- [WORK REQUEST]:
This task calls for copying each line below that contains "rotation".

- [THE DATA]:

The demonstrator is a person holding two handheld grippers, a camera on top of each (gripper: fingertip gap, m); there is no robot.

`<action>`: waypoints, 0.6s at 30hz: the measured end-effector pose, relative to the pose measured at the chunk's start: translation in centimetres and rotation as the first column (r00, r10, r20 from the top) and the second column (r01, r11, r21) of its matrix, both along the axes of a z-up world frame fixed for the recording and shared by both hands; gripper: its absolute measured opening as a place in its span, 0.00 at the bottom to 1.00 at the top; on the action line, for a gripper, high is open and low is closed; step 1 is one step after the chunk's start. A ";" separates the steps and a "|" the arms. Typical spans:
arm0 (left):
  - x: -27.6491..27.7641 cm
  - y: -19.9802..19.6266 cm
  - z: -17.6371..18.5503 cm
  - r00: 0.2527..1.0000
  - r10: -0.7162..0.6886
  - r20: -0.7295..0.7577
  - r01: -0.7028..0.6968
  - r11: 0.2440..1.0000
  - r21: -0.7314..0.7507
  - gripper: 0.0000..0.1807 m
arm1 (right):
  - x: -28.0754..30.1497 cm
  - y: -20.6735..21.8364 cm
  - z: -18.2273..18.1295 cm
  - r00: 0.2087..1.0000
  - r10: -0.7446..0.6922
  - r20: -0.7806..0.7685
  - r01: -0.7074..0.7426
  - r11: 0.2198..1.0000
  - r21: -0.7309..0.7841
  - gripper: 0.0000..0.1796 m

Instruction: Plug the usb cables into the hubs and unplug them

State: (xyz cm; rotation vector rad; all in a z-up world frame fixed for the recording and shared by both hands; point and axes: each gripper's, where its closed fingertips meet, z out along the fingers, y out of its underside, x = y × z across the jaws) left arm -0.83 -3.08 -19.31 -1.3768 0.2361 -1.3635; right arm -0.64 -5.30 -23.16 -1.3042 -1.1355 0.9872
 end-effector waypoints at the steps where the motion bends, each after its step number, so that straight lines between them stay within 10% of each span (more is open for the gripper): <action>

- [OUTPUT BELOW]:
`<action>`: waypoints, 0.6s at 30hz: the measured end-effector pose, relative to the pose measured at the chunk's start: translation in centimetres and rotation as the first column (r00, r10, r20 from the top) and the second column (r01, r11, r21) of its matrix, both along the axes of a z-up world frame fixed for the recording and shared by both hands; gripper: its absolute measured opening as a place in its span, 0.00 at the bottom to 1.00 at the top; on the action line, for a gripper, high is open and low is closed; step 1 is one step after the chunk's start. A ";" separates the steps and a "|" the arms. Typical spans:
State: (xyz cm; rotation vector rad; all in a z-up world frame fixed for the recording and shared by both hands; point and axes: each gripper's, where its closed fingertips meet, z out along the fingers, y out of its underside, x = y × z across the jaws) left arm -0.83 -3.08 -19.31 -1.3768 0.2361 -1.3635; right arm -0.64 -5.30 -23.16 -1.3042 -1.1355 0.9872

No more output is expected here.